The 75-year-old mother of three had been battling stroke for about a year now.

Dr Delle said although he was aware that Madam Fathia had been sick for sometime, her death came as a big shock to him personally and the Nkrumaist family as a whole.

He expressed the gratitude of the CPP and the Nkrumaist family to President J. A. Kufuor, who is also the AU Chairman, for finding time to visit Madam Fathia in hospital when he visited Egypt recently.

Dr Delle said by virtue of being the foremost First Lady of Ghana, Madam Fathia was the mother of the nation, adding that as she joined her late husband, who was acknowledged as the father of the nation, in the next world, “I can say in deep sadness now that we are an orphaned nation, without father and mother”.

He said it was not by coincidence that Madam Fathia died during Ghana's Golden Jubilee celebrations and at a time the AU was holding a meeting to discuss ways of cementing unity in Africa. She, therefore, deserved a place in the everlasting memory of Africa.

Dr Delle said the support Madam Fathia lent to Dr Nkrumah's campaign for African unity underlined the fact that no nation could develop without the contribution of women, and cited the election of Madam Ellen Sirleaf-Johnson to the high office of President of Liberia and Mrs Justice Georgina Wood as the first female Chief Justice of Ghana, as some of the positive roles that African women were playing.

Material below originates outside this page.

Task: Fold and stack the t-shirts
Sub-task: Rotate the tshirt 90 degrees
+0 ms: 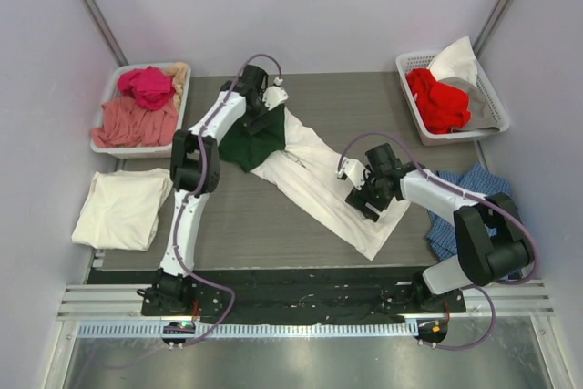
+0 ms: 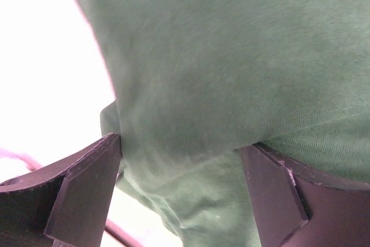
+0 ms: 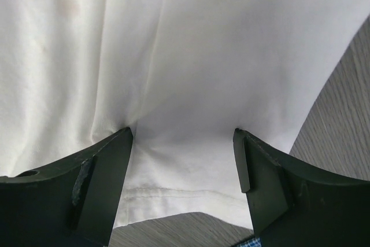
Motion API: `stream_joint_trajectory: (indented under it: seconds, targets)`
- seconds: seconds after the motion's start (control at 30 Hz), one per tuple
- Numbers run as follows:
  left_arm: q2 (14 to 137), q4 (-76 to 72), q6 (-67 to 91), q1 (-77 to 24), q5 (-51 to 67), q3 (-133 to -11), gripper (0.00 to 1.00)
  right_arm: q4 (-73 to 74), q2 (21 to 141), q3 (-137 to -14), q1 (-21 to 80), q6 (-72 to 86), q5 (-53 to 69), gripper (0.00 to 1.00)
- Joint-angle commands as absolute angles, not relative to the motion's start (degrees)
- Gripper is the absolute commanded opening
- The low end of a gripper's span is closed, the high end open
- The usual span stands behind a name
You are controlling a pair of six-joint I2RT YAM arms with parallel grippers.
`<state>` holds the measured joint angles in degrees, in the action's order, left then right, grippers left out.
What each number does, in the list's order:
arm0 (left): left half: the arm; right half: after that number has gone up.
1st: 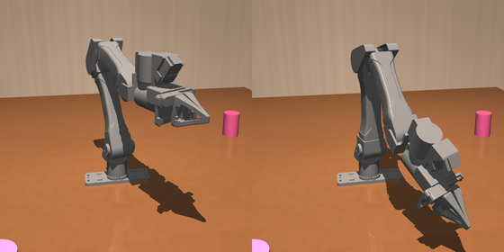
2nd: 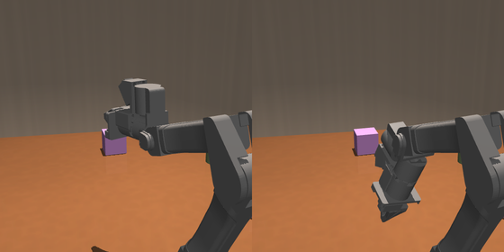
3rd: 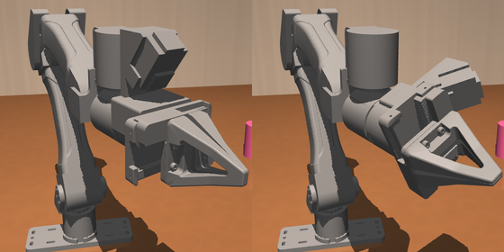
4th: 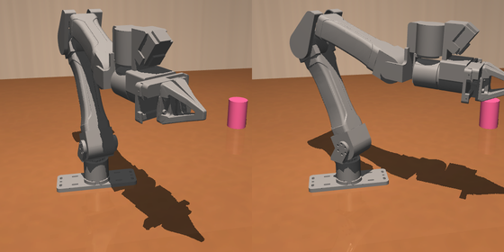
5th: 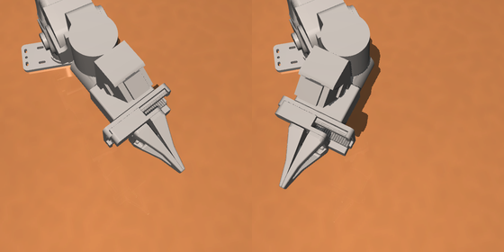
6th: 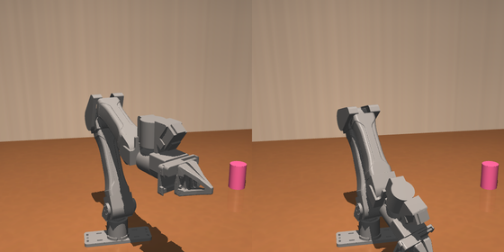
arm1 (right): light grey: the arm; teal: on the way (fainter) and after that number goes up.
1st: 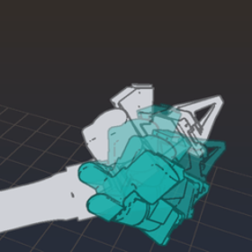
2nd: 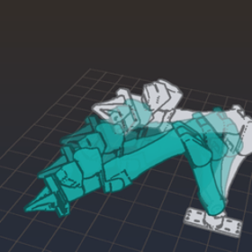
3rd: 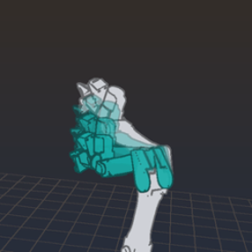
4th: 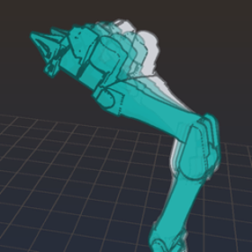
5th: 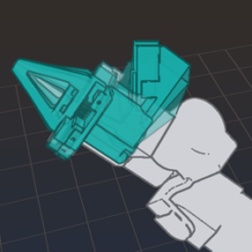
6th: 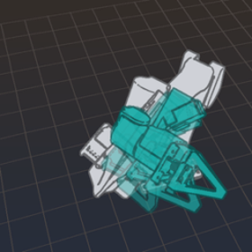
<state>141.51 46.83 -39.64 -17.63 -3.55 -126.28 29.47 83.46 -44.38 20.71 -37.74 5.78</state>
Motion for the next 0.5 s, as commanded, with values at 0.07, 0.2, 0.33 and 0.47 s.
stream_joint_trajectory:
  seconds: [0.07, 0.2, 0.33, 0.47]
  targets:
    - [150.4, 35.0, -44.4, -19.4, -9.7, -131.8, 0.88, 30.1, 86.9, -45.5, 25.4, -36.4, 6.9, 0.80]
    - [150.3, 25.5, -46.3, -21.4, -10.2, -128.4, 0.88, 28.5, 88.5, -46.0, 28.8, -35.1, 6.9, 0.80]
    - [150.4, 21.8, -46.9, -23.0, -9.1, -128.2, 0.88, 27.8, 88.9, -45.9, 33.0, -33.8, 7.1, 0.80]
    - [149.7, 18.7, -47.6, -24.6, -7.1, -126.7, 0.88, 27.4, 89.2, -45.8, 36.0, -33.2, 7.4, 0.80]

The CPP Chairman described Madam Fathia as a woman of substance who, in spite of her high status, eschewed arrogance, demonstrated a great sense of humility and always remained in the background to support her husband.

That character, he said, was worthy of emulation by future First Ladies of the country.

After the 1966 coup, which overthrew Dr Nkrumah, Madam Fathia was neglected by the nation and she left Ghana to live a sheltered life in Maadi, Egypt, never to set eyes on her husband again until his burial at Nkroful on July 7, 1972, having passed away in Conakry, Guinea, where he lived in self-exile.

Dr Delle said although she nurtured an emotional pain and trauma for all that time, she did not let Ghana and the cause of African unity down.

“We must bow down our heads in shame because, as a nation, we should have rehabilitated her and the children,” he said, but noted that it was not too late for the nation to do what it should have done while she was alive.

With regard to the CPP, Dr Delle said the death of Madam Fathia should be a moment of reconciliation of the party and was happy that such spirit was demonstrated last Friday when some members of the party met at the Kwame Nkrumah Mausoleum in Accra in her memory.

He stressed the need for the CPP to continue to lead the struggle for a united and prosperous Africa bonded by the interest of a united voice, economy, army and a continent which shall rely on itself for the benefit of its people.

Dr Delle said it was important to change the image of Africa from a continent of starving people to a continent of smiling people, and urged Africans to always be guided by the immortal words of Dr Nkrumah, “After all, the black man is capable of managing his own affairs”.

Madam Fathia was born and brought up in Zeitoun, being the third daughter of a civil servant and a iron-willed woman who raised her children single-handedly after her husband's untimely death.

After completing her secondary education, Madam Fathia worked as a teacher in her school, Notre Dame des Apostres but she did not find teaching very appealing and so she took a job in a bank.

On December 31, 1957, she got married to Dr Kwame Nkrumah. They had met in Egypt when Dr Nkrumah, then the Prime Minister of Ghana, paid a visit to President Gamel Abdel Nasser in Egypt.

They were blessed with three children — Gamel, Samia and Sekou Nkrumah.